## Task statement
The lines below that include the word "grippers" are to be reported.

## Data

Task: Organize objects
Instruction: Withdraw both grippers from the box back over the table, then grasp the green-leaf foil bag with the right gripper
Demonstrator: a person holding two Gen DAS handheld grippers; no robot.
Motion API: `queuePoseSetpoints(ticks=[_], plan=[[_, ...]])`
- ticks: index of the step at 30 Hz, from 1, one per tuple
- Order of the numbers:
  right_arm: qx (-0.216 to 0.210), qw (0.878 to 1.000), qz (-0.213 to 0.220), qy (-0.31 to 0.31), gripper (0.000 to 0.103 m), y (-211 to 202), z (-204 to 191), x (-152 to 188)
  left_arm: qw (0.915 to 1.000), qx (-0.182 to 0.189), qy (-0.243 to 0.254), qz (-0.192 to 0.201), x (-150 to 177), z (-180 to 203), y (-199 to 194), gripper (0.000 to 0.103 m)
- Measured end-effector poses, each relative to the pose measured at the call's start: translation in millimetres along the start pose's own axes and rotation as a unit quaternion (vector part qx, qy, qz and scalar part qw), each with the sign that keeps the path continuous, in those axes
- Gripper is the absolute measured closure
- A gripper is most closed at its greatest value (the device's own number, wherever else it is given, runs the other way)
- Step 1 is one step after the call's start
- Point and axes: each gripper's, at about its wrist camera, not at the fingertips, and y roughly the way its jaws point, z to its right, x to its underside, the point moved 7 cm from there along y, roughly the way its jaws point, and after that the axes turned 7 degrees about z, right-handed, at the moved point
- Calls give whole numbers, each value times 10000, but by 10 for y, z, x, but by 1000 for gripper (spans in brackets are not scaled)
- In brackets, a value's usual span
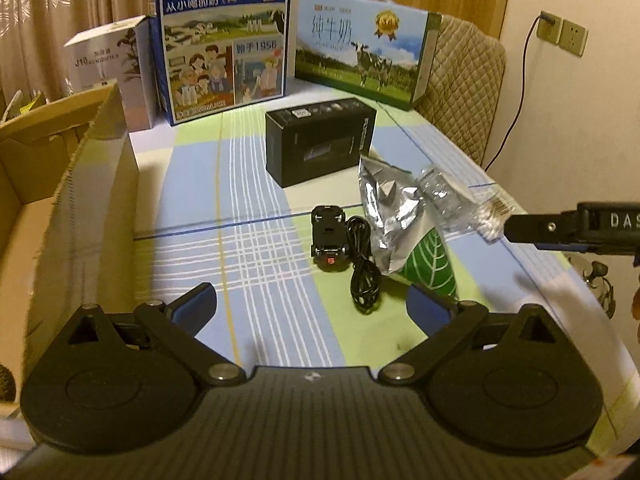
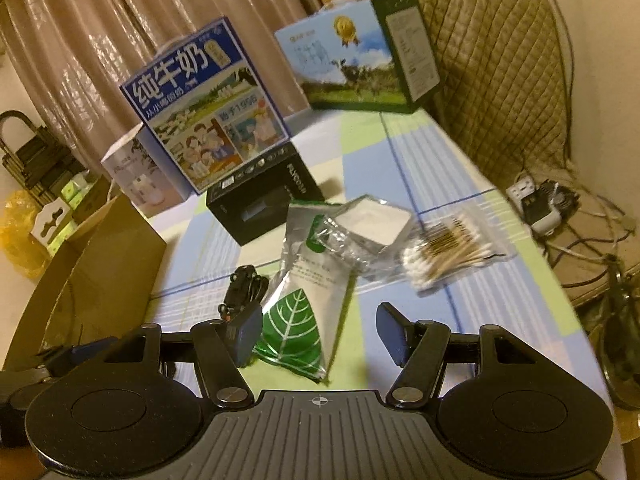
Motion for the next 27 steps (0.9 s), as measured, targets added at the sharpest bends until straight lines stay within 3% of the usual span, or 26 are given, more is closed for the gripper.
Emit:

## Written answer
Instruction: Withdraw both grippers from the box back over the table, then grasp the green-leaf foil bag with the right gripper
Demonstrator: a person holding two Gen DAS handheld grippers; no robot.

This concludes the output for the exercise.